Rizal in Japan

by Ambeth Ocampo

First appearing:

http://www.inq7.net/globalnation/col_lob/2003/may15.htm

 

 

Rereading Jose Rizal's travel diaries and letters in the country where they were written often gives me some idea of what he saw or felt a century before I followed his footsteps. He was in Japan in April (1888), when the whole country goes nuts over cherry blossoms, yet Rizal did not describe these or even draw the scene for his own notes or for family back home.

Since Rizal was a compulsive and very dedicated diarist, it is quite unusual that his diary entries are sparse in Japan and the United States. Comparing his notes on Hong Kong against that in the United States and Japan, there is so much more detail in the former. For example, on Feb. 17, 1888 he partook of a Chinese lauriat and described it follows:

"Chinese feast. U-long tea is bitter and it is one of the best, three pesos a pound.

"The table is ready; three saucers in front of every guest; the empty one is the largest -- eight centimeters (in diameter) with a porcelain spoon; another smaller one, with soya sauce; and the third, still smaller, with a little cup for the wine; the tiny cup can contain about five to ten grams. There is a tablecloth and a fork with two prongs. In the middle there are small oranges [surely the type we get in cans today called `Mandarin oranges'], salted eggs [probably black century eggs], almonds, and other seeds. [In Manila restaurants today, you get the fried "lumpia" [meat roll] wrapper generously seasoned; otherwise you get boiled peanuts.]

"As each guest arrives, he is offered a cup of U-long tea, the superior tea. Chasan, 10 pesos a pound.

"When the Chinese get a moustache they can no longer shave -- 60 years.

"They begin dinner with tea; then dried fruits.

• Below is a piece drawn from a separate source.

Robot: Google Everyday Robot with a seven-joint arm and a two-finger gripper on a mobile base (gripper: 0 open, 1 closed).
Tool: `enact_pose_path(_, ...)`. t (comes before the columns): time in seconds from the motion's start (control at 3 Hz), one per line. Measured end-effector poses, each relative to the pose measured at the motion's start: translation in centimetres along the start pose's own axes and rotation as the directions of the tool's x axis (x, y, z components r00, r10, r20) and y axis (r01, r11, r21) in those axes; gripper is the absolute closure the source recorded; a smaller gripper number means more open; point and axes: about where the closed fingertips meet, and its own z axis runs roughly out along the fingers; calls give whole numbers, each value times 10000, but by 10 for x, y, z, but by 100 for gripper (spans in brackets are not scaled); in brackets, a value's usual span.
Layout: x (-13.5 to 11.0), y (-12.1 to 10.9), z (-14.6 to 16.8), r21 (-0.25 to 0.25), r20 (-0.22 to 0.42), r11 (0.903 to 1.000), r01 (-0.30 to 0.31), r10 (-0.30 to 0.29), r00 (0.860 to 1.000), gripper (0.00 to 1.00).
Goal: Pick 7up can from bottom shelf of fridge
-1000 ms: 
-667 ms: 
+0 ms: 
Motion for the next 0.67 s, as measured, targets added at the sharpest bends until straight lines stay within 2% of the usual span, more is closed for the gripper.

Goose, shrimps, eggs, meat, shark's fins, [bird's] nest, tender duck, chicken with champignon [mushrooms], [sting]ray, chicken with ham, shark's belly.

"Tea with four saucers-chicken with ginger, fish head, mushroom and pork with two plates of rolls [empty "siopao" dumpling?] and tea."

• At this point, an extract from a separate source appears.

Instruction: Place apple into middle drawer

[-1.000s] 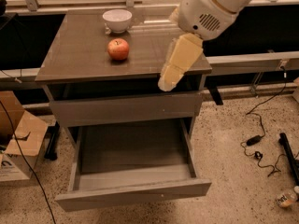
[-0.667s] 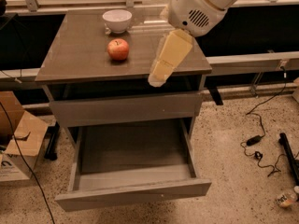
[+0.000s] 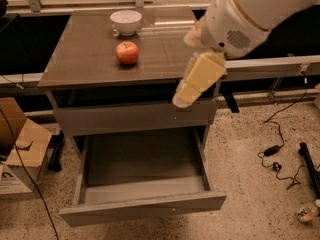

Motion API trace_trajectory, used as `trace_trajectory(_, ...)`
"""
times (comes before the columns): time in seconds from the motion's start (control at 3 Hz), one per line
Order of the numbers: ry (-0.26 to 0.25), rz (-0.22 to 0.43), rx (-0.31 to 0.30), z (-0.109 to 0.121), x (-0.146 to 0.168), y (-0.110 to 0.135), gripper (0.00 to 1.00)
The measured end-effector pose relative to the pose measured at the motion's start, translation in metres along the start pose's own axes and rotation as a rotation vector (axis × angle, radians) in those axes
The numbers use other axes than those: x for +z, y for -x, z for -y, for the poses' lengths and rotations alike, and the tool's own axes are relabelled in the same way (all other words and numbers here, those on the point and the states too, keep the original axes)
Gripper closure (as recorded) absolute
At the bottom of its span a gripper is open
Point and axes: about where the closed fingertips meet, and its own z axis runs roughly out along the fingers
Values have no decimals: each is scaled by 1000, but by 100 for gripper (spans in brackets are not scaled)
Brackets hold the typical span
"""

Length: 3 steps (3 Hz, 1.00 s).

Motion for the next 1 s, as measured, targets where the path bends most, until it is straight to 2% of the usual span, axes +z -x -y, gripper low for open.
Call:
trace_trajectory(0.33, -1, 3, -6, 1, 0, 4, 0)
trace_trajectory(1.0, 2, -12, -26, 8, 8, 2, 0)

In one of the more innovative projects for a Rizal class, my student Willard Cheng went shopping and reproduced the above dinner. It was both an academic and culinary delight Doreen Fernandez would have enjoyed. Rizal as seen above was so observant and noted everything down, but this all changed when he was in Japan (end of February to end of April 1888) and in the United States (end of April to mid-May 1888).

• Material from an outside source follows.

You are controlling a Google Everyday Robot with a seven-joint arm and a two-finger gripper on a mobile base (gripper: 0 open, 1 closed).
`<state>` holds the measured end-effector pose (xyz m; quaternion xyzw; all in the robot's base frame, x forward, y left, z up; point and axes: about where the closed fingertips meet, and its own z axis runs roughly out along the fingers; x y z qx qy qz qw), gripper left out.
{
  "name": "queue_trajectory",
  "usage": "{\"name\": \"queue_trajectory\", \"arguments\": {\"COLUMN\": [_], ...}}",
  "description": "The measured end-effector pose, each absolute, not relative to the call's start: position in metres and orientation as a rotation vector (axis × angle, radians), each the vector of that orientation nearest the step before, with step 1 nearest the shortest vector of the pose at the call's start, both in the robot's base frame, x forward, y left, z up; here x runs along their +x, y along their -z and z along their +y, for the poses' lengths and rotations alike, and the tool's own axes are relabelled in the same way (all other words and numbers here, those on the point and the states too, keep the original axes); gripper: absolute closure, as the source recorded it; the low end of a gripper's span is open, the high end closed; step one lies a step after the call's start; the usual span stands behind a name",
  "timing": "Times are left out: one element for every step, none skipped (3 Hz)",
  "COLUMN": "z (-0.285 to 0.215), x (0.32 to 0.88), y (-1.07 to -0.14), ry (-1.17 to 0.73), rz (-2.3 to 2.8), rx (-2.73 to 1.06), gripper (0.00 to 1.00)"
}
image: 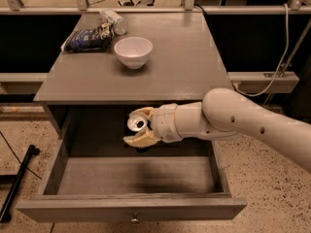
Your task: Pick pepsi can from top drawer and place on counter
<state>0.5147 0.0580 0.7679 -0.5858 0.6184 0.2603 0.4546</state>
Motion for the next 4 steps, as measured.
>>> {"name": "queue_trajectory", "arguments": {"z": [0.035,0.016,-0.005,-0.019], "x": [0.516,0.515,0.536,0.565], "y": [-0.806,-0.848,-0.900,-0.942], "ry": [-0.685,-0.728,-0.722,-0.717], "rz": [1.492,1.429,1.400,1.382], "rx": [-1.356,-1.337,-1.363,-1.361], "gripper": [1.00,1.00,1.00,1.00]}}
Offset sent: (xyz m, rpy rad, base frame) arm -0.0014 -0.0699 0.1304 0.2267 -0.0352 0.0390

Of course, I am disappointed by the lack of documentation. Was he preoccupied with sightseeing or something else? After long years of studying Rizal I have realized that when he was silent, that was when he was most eloquent. But then again some people would say that the absence of material is a bottomless pit from which historians can draw so many conclusions.

While Rizal did not write very much in Japan and the United States, he did keep a small rice paper notebook with drawings, notes and doodles that was a visual record of his trip. I can only imagine what he would have done with a digital camera.

This small pocket notebook now in the Lopez Memorial Museum in the suburban Ortigas Center is surprising as it contains drawings Rizal attempted in the Japanese style, using black ink and a brush. We all know he could draw, paint and sculpt since he took up art lessons both in Manila and Madrid, but these Japanese drawings are fascinating because he was only in Japan for a short time yet picked up the style very quickly.

There is one drawing of a woman in traditional garb hiding her face under a fan and here he wrote, in Japanese, the characters for Nippon or Japan. There is a pencil sketch of a woman who I presume is the O Sei-san (or Usui Seiko, depending on which book you are reading) who has been immortalized in the Filipino imagination because of textbooks and the college Rizal course.

In another drawing he showed a woman seated at home and wrote in Spanish: "ventana de papel" [paper window]. I couldn't help but compare his home in Calamba town, south of Manila, where valuables were placed under lock and key, and the quaint Japanese houses with windows and walls of paper and yet crime was rare-or at least he thought in the area where he lived. I am not getting any closer to knowing about O Sei-san but Rizal turned to mush and wrote:

"I'm going to dedicate to you the last chapter of these reminiscences of my early youth. No woman better than you have loved me, no woman like you have sacrificed herself. As the flower of the chodji falls from the stem fresh and perfect without ever being stripped of its petals or withered, tender and poetic even after its fall, thus you fell. Neither did you lose your purity nor did the delicate petals of your innocence wilt-Sayonara, sayonara! You will never come to know that I have thought of you again or that your image lives in my memory; and nevertheless I always think of you. Your name lives in the sighs of my lips; your image accompanies and animates all my thoughts. When shall another divine afternoon like that in the temple of Meguro return? When shall the colors of the camellia, its freshness, its elegance ... Ah! The last descendant of a noble family, true to an unfortunate vengeance, you are beautiful ... Everything is finished! Sayonara, sayonara!"

After all this sentimental text, the next entry states that he is on board a ship bound for San Francisco. He is quiet again because he is seasick and dislikes the food.